Le président du Mali, le général Assimi Goïta, a pris le contrôle direct du ministère de la Défense. Les décrets ont été signés le 4 mai. Goïta conserve son rôle de commandant suprême des forces armées. Il a désormais la main sur toutes les décisions militaires.
Le général Oumar Diarra, ancien chef d’état-major, devient ministre délégué. Il dirigera le département militaire sous l’autorité directe du président. Cette réorganisation intervient après la mort de l’ancien ministre de la Défense, le général Sadio Camara.
Camara est mort le 25 avril dans un attentat à Kati. Une voiture piégée a pénétré dans sa résidence. L’attaque s’inscrit dans une offensive des groupes djihadistes JNIM, liés à Al-Qaïda, et des séparatistes touaregs. La menace terroriste s’est intensifiée ces dernières semaines.
La présidence malienne a indiqué que cette décision vise à améliorer l’efficacité de l’armée. L’objectif est d’accélérer la reprise du contrôle du territoire. Goïta centralise ainsi le pouvoir militaire face à la crise sécuritaire.

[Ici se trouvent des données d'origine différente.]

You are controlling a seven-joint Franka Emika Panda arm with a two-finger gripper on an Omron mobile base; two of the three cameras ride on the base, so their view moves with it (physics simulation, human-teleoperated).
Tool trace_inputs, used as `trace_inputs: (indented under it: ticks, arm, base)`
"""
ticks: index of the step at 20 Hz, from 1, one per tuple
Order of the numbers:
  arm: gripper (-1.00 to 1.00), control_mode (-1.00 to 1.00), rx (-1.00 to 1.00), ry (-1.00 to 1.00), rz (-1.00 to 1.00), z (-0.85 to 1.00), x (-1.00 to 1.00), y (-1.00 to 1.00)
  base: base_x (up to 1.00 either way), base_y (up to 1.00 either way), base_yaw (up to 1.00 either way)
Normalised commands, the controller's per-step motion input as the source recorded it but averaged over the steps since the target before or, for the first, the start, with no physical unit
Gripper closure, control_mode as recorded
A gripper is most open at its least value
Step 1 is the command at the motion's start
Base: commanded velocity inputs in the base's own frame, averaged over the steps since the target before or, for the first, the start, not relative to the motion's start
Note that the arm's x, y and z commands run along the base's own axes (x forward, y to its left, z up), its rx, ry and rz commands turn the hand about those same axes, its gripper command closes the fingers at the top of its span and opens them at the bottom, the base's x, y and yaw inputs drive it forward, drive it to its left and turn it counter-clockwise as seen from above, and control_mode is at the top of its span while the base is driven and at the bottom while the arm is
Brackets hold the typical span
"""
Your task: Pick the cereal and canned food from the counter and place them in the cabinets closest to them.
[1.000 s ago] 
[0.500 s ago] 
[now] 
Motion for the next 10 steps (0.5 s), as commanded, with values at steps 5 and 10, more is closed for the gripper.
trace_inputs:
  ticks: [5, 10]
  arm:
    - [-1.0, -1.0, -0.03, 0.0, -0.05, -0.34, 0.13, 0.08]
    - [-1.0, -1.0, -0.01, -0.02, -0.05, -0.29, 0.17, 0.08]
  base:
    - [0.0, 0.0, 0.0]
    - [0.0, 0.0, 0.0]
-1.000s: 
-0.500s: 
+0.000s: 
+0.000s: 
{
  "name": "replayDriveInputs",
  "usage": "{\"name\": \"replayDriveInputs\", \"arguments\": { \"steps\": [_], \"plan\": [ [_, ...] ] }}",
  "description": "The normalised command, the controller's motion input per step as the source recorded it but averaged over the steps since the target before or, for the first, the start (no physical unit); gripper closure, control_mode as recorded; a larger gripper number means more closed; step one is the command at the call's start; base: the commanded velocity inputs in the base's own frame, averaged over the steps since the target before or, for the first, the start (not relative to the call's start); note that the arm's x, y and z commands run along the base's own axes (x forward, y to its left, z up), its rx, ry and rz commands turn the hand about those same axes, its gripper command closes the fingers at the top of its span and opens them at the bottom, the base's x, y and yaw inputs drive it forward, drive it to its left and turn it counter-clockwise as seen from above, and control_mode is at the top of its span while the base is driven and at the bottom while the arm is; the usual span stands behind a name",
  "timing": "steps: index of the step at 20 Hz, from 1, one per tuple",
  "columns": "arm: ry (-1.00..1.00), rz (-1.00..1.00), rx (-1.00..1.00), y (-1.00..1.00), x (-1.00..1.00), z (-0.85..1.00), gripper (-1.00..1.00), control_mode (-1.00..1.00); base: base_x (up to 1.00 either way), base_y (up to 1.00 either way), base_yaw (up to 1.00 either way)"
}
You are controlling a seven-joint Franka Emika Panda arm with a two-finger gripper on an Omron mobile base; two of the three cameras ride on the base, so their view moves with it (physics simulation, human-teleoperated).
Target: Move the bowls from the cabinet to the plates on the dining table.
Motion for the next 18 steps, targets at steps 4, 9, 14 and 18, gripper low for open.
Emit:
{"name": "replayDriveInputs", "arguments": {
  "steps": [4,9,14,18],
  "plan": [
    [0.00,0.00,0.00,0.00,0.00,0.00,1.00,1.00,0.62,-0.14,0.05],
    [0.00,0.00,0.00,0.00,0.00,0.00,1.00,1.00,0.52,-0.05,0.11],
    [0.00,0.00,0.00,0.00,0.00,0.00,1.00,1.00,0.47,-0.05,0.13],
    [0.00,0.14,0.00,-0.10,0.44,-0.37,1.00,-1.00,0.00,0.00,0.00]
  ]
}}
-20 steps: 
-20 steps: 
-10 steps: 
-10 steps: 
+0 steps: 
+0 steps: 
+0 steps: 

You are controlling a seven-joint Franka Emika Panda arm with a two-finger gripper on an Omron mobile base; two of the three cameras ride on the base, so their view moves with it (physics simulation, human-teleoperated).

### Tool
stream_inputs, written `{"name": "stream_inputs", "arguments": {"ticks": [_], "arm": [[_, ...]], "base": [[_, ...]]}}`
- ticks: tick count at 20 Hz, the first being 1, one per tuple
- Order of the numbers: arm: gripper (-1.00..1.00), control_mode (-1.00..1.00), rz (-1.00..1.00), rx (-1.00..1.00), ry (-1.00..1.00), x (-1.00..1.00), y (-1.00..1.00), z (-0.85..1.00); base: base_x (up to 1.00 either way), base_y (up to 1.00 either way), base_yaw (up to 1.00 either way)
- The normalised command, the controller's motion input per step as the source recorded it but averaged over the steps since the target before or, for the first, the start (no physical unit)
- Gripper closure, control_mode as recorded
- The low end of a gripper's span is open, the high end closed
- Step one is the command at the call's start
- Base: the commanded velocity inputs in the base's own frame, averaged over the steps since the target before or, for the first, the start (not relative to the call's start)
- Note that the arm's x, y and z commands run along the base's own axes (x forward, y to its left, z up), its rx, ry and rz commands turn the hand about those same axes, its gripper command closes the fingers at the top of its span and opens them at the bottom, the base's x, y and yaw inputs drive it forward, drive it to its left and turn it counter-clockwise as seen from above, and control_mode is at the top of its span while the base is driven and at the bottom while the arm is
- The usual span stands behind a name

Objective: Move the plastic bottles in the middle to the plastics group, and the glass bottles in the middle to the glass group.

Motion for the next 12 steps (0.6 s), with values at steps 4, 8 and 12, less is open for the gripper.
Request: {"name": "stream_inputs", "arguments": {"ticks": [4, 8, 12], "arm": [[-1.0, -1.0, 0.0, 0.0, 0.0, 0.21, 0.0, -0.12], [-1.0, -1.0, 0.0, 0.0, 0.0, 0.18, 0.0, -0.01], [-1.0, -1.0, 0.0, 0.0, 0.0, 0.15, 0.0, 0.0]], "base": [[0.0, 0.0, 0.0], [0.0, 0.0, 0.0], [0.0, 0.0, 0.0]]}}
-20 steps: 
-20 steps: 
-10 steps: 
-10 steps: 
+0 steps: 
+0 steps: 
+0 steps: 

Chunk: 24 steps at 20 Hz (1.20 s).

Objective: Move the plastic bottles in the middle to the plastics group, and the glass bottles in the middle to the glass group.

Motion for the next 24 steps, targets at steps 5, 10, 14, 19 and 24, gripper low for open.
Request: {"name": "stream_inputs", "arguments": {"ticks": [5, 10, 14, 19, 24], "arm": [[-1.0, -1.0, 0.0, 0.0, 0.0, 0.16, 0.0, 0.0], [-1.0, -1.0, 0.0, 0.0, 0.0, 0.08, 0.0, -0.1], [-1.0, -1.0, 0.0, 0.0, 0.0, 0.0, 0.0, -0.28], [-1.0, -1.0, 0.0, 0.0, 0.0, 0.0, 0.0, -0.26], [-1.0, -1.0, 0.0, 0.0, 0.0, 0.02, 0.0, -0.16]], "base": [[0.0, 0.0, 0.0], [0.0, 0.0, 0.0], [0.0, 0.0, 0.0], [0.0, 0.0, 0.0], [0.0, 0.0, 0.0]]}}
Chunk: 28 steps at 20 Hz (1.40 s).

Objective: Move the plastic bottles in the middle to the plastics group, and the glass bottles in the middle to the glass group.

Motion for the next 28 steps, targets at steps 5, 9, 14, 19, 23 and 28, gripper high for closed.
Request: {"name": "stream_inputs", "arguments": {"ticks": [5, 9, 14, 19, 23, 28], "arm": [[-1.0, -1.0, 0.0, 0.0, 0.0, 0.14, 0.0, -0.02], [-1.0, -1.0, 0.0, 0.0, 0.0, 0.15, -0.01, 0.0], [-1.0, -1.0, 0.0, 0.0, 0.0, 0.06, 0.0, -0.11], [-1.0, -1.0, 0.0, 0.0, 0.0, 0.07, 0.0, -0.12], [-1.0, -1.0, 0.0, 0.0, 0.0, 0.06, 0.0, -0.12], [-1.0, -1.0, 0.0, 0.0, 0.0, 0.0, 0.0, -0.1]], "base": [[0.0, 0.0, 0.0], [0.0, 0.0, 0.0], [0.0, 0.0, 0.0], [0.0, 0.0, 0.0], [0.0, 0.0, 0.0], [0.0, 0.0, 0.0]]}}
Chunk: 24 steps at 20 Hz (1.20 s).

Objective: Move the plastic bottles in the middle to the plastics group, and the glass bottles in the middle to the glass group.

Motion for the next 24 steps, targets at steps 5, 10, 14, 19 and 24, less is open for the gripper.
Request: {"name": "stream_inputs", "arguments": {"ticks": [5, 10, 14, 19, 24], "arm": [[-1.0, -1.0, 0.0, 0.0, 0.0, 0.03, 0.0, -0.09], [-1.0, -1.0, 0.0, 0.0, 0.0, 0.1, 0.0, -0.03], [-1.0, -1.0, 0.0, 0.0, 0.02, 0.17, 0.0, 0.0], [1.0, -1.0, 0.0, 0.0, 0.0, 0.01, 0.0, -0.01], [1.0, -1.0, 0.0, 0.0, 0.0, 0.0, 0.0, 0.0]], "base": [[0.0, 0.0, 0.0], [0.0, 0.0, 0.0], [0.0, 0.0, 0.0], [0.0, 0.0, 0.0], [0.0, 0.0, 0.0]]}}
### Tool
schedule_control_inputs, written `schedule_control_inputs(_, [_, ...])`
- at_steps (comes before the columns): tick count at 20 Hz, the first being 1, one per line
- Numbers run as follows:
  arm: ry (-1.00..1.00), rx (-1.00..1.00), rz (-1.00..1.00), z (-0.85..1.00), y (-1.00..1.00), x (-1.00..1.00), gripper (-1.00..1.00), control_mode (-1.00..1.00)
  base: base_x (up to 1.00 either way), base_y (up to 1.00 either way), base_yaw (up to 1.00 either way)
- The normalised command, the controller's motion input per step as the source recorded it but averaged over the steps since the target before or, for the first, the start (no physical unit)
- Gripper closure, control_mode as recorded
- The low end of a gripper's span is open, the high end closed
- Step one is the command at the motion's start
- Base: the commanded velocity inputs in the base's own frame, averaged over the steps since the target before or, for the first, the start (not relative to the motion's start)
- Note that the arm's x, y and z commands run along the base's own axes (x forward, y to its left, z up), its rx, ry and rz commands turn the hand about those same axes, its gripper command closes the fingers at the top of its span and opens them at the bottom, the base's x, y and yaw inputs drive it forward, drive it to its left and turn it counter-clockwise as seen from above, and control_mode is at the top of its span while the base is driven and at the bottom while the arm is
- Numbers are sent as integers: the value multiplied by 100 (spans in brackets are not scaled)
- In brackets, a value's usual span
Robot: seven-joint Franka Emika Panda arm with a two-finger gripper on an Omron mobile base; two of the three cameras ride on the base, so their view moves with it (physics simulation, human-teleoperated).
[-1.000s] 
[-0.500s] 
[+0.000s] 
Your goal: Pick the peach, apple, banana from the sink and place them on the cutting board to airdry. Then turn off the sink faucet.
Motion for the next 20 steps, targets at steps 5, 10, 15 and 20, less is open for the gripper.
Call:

Les analystes voient dans cette mesure un renforcement logique du contrôle personnel du président. Le Mali traverse une période difficile. Les autorités de transition maintiennent leur cap sur la souveraineté nationale. Elles développent aussi un partenariat stratégique avec la Russie.
L’armée malienne affronte une coalition de groupes armés. Les djihadistes du JNIM et les rebelles touaregs mènent des attaques coordonnées. La situation sécuritaire reste préoccupante dans le nord du pays.